2001年06月22日
三井化学、「エボリュー」のアジア市場開拓に本腰
専門の技術サービスチームを編成、マーケットを巡回
【カテゴリー】:経営
【関連企業・団体】:住友化学、三井化学

 三井化学は、メタロセン触媒による気相法直鎖状低密度ポリエチレン(商品名・エボリュー)のアジア・パシフィック市場の開拓に本格的な取り組みを始めた。

 最も力を入れているのは、同地域全体の需要家に対するきめ細かい技術サービス活動の展開。その目的は「多くの需要家にエボリュー特有の品質・機能をフルに生かした事業を効率よく進めていってもらうようにすることにある」(小林加昌・同社ポリエチレン事業部部長、末永寿彦・同事業部部長)という。高分子研究所から同樹脂専門の技術サービスチームを派遣、各地の需要家の間を巡回訪問し始めている。

 同社がアジア地域の市場開拓に本格的に取り組むんでいくことにしたのは、「日本以外のアジア・パシフィック諸国でもエボリューの品質・機能を生かせるマーケットが十分確保していける見通しが立ったから」(両部長)という。

 エボリューは、コモノマーにハイヤー・アルファーオレフィン(HAO)の一つであるヘキセン1を使った新タイプのポリオレフィン。フィッシュアイの少ない製品が作れること、成形性に優れること、対衝撃性と剛性(腰の強さ)を兼ね備えた包装材等が得られること、品質が安定していること--などが大きな特徴とされる。

 このうちの成形性に関しては、高速成形性が最大の強みという。その速度は製品の厚みによって異なるが、例えばキャストフィルムでは、従来のHAO・L-LDPEが毎分200メートルであったのに対してそれを50%方上回る300メートルが可能となり、また、インフレーションフィルムでは、従来品の同40メートルが2倍以上の同100メートルへと大幅に改善できるという。

 このため、企業化当初からシーラントを中心とした高機能包装材市場での人気が特に高い。国内の同分野では圧倒的なシェアを確保している。また、対衝撃性と剛性をあわせ持つため、重袋分野でも急速に市場が広がりつつあるという。

 同社では、こうした強みをフルに生かして中国をはじめとしたアジア・パシフィック市場でも安定基盤を確保していくことにしている。特にシーラント分野に強力な地盤を築いていきたい考えだ。現在、アジア・パシフィック地域のシーラント市場の多くはダウケミカルが占有している。
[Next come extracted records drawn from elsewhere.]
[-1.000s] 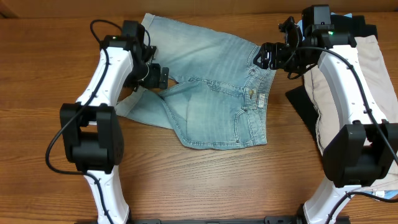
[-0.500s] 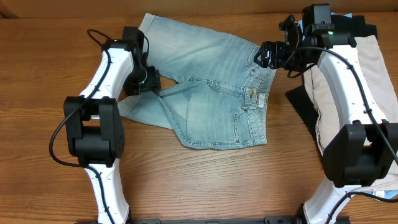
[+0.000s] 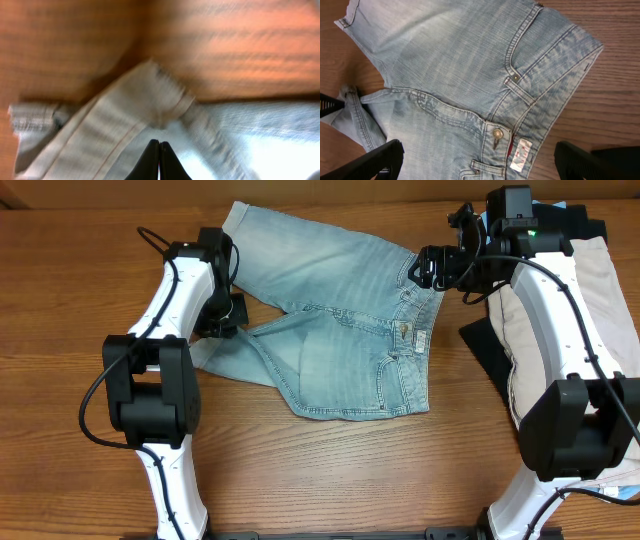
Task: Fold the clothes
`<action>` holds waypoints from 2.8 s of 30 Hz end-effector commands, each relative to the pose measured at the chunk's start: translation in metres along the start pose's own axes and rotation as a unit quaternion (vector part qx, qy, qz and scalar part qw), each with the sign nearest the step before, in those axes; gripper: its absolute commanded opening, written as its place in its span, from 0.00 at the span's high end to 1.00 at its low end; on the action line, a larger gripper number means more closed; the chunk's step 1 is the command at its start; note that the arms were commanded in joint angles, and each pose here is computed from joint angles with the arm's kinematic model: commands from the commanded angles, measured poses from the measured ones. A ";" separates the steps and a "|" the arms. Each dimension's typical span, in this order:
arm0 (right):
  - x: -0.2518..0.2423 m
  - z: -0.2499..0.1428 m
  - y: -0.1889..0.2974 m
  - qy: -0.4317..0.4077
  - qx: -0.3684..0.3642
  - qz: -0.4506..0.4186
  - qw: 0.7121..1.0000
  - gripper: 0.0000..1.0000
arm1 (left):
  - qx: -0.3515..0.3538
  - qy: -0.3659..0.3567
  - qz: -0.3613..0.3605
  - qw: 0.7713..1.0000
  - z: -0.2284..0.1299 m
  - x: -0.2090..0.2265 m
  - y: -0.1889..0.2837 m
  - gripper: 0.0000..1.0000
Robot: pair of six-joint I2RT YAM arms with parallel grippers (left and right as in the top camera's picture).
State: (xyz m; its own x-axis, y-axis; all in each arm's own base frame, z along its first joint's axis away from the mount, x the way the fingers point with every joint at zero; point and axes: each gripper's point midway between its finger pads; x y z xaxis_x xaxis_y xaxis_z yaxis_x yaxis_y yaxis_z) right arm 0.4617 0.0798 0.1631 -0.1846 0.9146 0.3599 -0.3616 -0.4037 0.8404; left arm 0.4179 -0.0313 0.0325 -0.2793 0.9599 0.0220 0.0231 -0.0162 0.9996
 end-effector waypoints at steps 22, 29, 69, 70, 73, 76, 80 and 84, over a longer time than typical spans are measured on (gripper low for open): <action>0.007 0.005 0.014 0.010 -0.011 0.001 1.000 0.00 | -0.004 0.008 -0.004 1.000 0.019 -0.016 0.045 0.30; 0.007 0.004 0.014 0.013 -0.010 0.001 1.000 0.00 | 0.036 0.029 0.013 0.999 0.017 -0.016 0.002 0.32; 0.002 0.005 0.014 0.025 -0.011 -0.013 1.000 0.00 | 0.013 0.035 0.012 0.999 0.031 -0.019 -0.007 0.55; 0.002 0.005 0.014 0.025 -0.011 -0.013 1.000 0.00 | 0.012 0.035 0.011 0.999 0.032 -0.020 -0.007 0.56; 0.002 0.005 0.014 0.025 -0.012 -0.013 1.000 0.00 | 0.011 0.035 0.007 0.999 0.032 -0.021 -0.007 0.52; 0.002 0.005 0.014 0.025 -0.012 -0.014 1.000 0.00 | 0.013 0.035 0.003 0.999 0.032 -0.023 -0.007 0.50; 0.002 0.005 0.014 0.025 -0.012 -0.014 1.000 0.00 | 0.014 0.035 0.003 0.999 0.031 -0.023 -0.007 0.50; 0.002 0.005 0.014 0.025 -0.011 -0.014 1.000 0.00 | 0.019 0.034 0.005 0.999 0.029 -0.021 -0.009 0.58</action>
State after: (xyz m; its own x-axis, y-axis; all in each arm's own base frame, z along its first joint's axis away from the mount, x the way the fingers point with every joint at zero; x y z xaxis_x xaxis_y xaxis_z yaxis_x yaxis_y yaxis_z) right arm 0.4575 0.0759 0.1596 -0.1985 0.9228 0.3301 -0.3460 -0.3811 0.8573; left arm 0.4553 -0.0387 0.0292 -0.3427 0.9387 0.0360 0.0414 -0.0232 0.9989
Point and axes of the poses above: each gripper's point midway between its finger pads, its own y axis back along the fingers, its own x axis along the line the jaws close on, z = x × y, and after that the axes turned 3 degrees about y, right-handed
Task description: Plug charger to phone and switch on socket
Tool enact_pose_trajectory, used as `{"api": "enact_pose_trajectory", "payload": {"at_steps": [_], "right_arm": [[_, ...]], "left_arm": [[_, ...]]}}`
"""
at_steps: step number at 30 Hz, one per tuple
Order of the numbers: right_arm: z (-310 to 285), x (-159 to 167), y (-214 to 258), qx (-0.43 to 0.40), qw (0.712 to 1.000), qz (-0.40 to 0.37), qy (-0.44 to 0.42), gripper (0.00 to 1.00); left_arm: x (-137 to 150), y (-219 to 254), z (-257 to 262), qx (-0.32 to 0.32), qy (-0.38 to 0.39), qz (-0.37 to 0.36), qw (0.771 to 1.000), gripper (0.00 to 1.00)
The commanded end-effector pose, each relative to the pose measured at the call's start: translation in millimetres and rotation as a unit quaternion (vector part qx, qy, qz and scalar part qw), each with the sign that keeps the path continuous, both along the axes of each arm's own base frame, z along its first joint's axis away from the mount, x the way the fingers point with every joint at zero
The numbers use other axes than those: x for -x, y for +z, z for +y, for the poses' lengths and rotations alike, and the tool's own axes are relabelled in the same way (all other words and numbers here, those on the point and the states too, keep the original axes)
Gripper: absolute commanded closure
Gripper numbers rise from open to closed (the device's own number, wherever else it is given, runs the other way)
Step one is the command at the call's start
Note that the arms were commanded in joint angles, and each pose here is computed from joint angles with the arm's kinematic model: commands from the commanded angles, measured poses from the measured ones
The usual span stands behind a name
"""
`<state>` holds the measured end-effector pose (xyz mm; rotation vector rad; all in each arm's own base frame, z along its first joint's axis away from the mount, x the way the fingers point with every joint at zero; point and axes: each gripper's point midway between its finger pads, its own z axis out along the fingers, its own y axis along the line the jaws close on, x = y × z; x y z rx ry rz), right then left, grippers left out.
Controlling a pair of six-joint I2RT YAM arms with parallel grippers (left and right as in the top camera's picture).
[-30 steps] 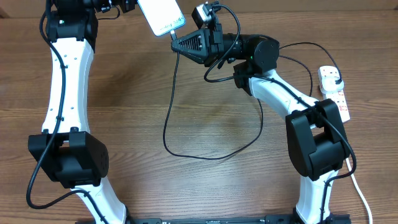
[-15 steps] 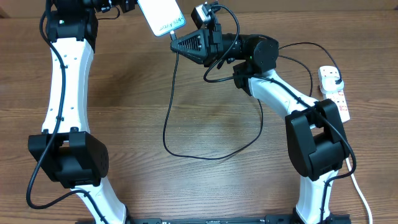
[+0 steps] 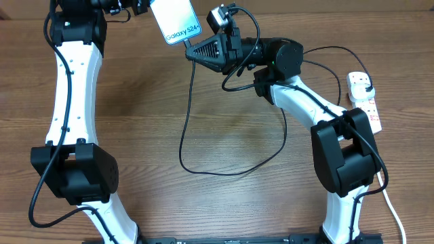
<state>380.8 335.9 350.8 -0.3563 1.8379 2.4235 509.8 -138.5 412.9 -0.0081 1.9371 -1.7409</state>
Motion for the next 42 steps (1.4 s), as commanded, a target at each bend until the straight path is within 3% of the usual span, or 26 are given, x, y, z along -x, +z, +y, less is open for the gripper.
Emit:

一昨年秋にタイに建設した溶液重合法の年産30万トンプラントで汎用品種に加えてオクテン1をコモノマーとするHAOグレードも製造・販売し、先発企業の優位性をキープしている。

 三井化学の当面の目標は、このシーラント分野でダウに追いつくことにあるという。需要は中国のほか、豪州、ニュージランド、アセアン諸国でもこれから急速に拡大すると判断している。このため2005年には、住友化学工業との統合企業の手でシンガポールに年産20万トンなり30万トンなりの大型設備を建設するというのが現在の基本プランという。